▶ [Work item]:
All lines holding the word "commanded" should be located in the records and copied.

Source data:
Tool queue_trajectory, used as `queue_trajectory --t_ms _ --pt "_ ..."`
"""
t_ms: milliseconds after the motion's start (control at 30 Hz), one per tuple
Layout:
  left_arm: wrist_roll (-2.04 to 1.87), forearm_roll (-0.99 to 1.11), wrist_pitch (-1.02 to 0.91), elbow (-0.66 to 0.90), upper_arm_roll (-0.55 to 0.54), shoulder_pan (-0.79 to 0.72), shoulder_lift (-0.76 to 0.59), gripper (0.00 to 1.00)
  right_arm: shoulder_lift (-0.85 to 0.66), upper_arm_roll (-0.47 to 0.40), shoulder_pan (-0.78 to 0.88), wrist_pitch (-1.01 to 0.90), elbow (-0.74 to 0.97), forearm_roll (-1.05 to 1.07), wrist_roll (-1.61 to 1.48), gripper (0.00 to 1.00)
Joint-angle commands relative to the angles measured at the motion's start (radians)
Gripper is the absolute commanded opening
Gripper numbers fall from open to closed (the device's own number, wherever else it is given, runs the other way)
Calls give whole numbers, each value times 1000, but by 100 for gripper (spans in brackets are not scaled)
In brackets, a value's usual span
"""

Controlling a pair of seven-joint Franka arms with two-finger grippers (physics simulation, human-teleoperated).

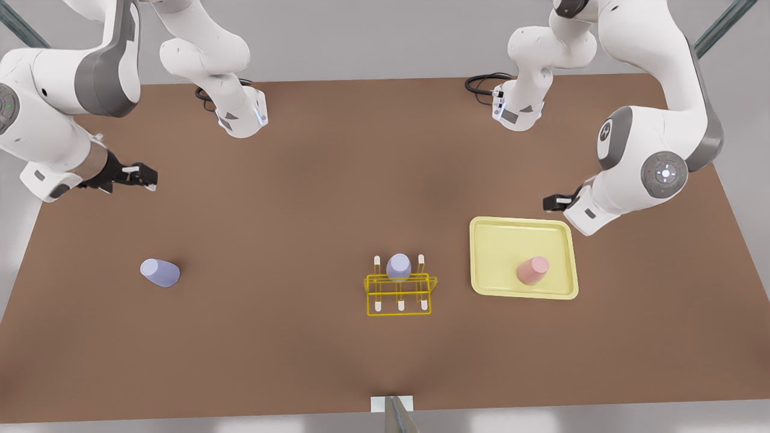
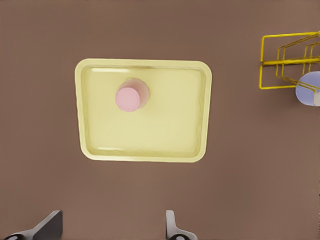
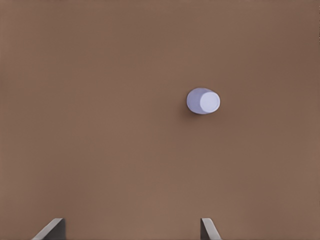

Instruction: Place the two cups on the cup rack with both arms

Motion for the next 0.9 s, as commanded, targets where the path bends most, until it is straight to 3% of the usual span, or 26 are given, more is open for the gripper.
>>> queue_trajectory --t_ms 0,100,133,233,467,767,867 --pt "-12 -13 60 0 0 0 0 100 2 -7 -27 54 1 -2 -37 100" --pt "-7 -44 262 -44 5 20 101 100 122 -20 -53 108 34 -53 -126 100" --pt "0 -44 429 -151 15 20 116 100 209 -22 -98 168 45 -80 -189 100" --pt "14 -47 691 -340 38 20 136 100 395 -20 -201 260 122 -40 -250 100" --pt "92 -47 860 -487 54 20 165 100 531 -14 -248 530 36 104 -359 100" --pt "92 -46 981 -487 52 20 236 100 564 -11 -259 788 -93 184 -534 100" --pt "92 -44 1001 -486 52 19 256 100 565 -11 -259 794 -128 185 -534 100"
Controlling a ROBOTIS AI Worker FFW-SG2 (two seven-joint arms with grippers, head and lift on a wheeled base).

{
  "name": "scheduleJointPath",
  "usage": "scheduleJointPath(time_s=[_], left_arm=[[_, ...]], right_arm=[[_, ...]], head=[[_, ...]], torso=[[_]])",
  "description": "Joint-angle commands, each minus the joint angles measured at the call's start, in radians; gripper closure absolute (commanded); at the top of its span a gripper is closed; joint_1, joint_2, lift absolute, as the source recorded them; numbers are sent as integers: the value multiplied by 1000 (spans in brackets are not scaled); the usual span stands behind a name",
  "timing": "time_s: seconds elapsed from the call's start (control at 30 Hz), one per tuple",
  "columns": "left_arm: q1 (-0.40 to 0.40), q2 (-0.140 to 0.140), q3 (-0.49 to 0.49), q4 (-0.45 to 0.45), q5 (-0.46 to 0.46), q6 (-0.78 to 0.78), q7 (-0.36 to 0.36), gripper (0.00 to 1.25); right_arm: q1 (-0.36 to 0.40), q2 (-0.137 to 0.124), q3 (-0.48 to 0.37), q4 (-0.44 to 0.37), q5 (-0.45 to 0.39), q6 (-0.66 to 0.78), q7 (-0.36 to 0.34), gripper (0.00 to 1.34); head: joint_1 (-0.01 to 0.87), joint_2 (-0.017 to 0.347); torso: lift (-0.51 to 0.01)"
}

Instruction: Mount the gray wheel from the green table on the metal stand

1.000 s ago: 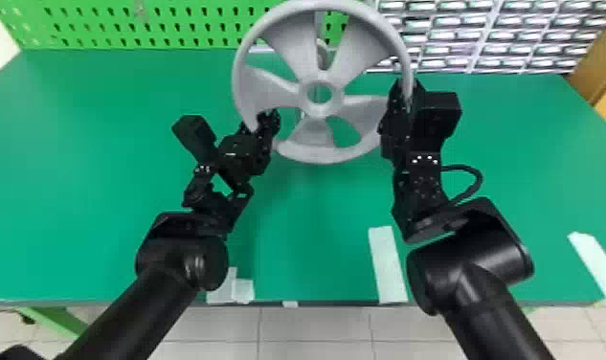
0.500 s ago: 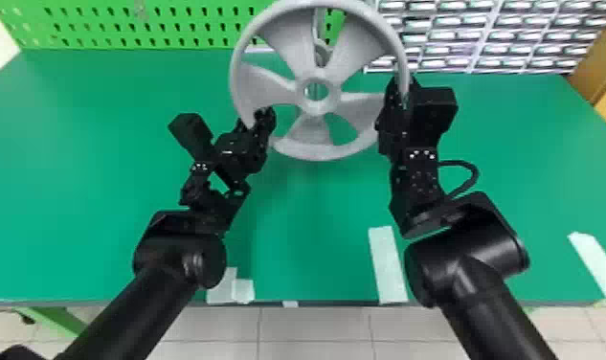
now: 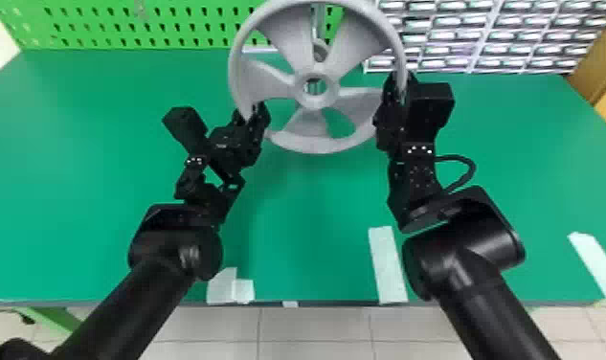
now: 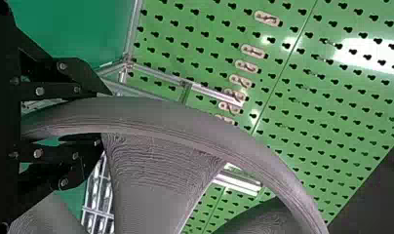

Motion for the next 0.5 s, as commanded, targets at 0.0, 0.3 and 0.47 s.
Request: scheduleJointPath(time_s=[0.0,0.3,0.47], left_arm=[[-7,-2,7,11,-11,-4,0,895],[-20,-8,12,42,-12,-13,0,895],[-33,-17,13,63,-6,-25,0,894]], right_arm=[[-11,0,6,18,-4,-6,0,1187],[-30,5,15,48,-10,-21,0,1187],[-39,6,16,54,-10,-24,0,1187]], head=[[867,52],[867,52],[867,52]], torso=[[-100],[-100],[-100]])
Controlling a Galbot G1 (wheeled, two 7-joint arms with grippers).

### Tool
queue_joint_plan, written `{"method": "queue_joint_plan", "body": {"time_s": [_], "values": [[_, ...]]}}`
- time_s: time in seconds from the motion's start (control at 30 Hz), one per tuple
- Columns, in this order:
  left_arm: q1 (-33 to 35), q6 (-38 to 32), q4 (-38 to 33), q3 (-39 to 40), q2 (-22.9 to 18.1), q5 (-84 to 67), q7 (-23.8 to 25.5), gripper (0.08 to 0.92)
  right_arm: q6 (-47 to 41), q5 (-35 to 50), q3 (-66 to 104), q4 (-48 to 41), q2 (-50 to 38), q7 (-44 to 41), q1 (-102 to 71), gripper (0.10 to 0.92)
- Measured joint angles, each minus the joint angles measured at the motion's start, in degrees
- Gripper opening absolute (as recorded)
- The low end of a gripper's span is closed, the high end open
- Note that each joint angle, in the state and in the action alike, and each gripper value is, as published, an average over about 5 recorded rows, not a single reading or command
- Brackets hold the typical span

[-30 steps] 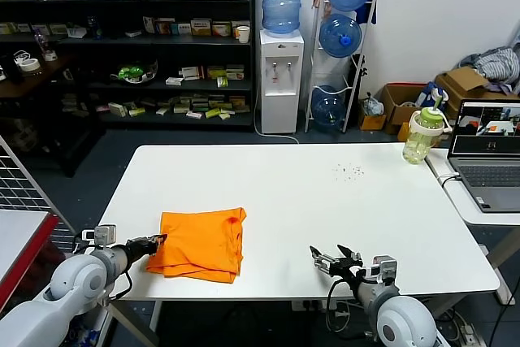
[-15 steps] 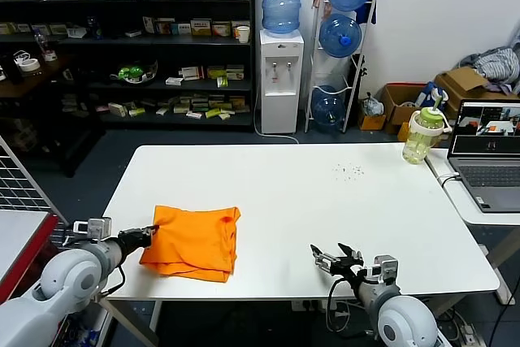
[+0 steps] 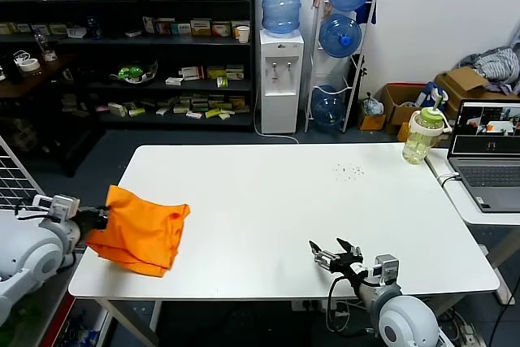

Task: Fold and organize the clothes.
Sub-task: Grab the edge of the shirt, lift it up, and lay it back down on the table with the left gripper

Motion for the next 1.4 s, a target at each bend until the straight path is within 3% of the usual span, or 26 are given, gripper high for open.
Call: {"method": "queue_joint_plan", "body": {"time_s": [0.23,0.4,0.67,1.03,1.4], "values": [[0.6,0.5,0.3,0.0,2.5,-0.6,-1.6,0.097,0.9,-1.6,1.3,0.8,0.7,-0.3,-1.0,0.823],[-0.6,0.6,-4.1,2.6,-0.8,-7.5,-6.3,0.097,0.9,-3.4,3.0,1.7,1.4,0.0,-2.4,0.823],[-13.2,-0.1,-6.7,16.1,-16.0,-19.5,-15.9,0.097,1.0,-5.9,7.9,3.9,2.9,0.3,-7.6,0.823],[-29.5,-0.8,6.9,31.4,-41.4,-21.5,-21.7,0.097,0.6,-7.1,12.9,5.2,4.5,0.9,-12.3,0.823],[-34.7,-1.7,17.0,37.1,-55.7,-18.0,-24.3,0.097,0.5,-7.0,13.5,4.9,4.1,1.1,-12.3,0.823]]}}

▶ [The answer]:
Gripper is the absolute commanded opening
Motion for the next 0.9 s, as commanded, targets where the path bends most, until it is straight to 3% of the usual span, or 26 are given, more is open for the gripper.
  "description": "Joint-angle commands, each minus the joint angles measured at the call's start, in radians; gripper closure absolute (commanded); at the top of its span a gripper is closed; joint_1, joint_2, lift absolute, as the source recorded them; numbers are sent as integers: the value multiplied by 1000 (spans in brackets are not scaled); the usual span stands behind a name",
Motion for the next 0.5 s, as commanded, targets at 0.0, 0.3 and 0.47 s.

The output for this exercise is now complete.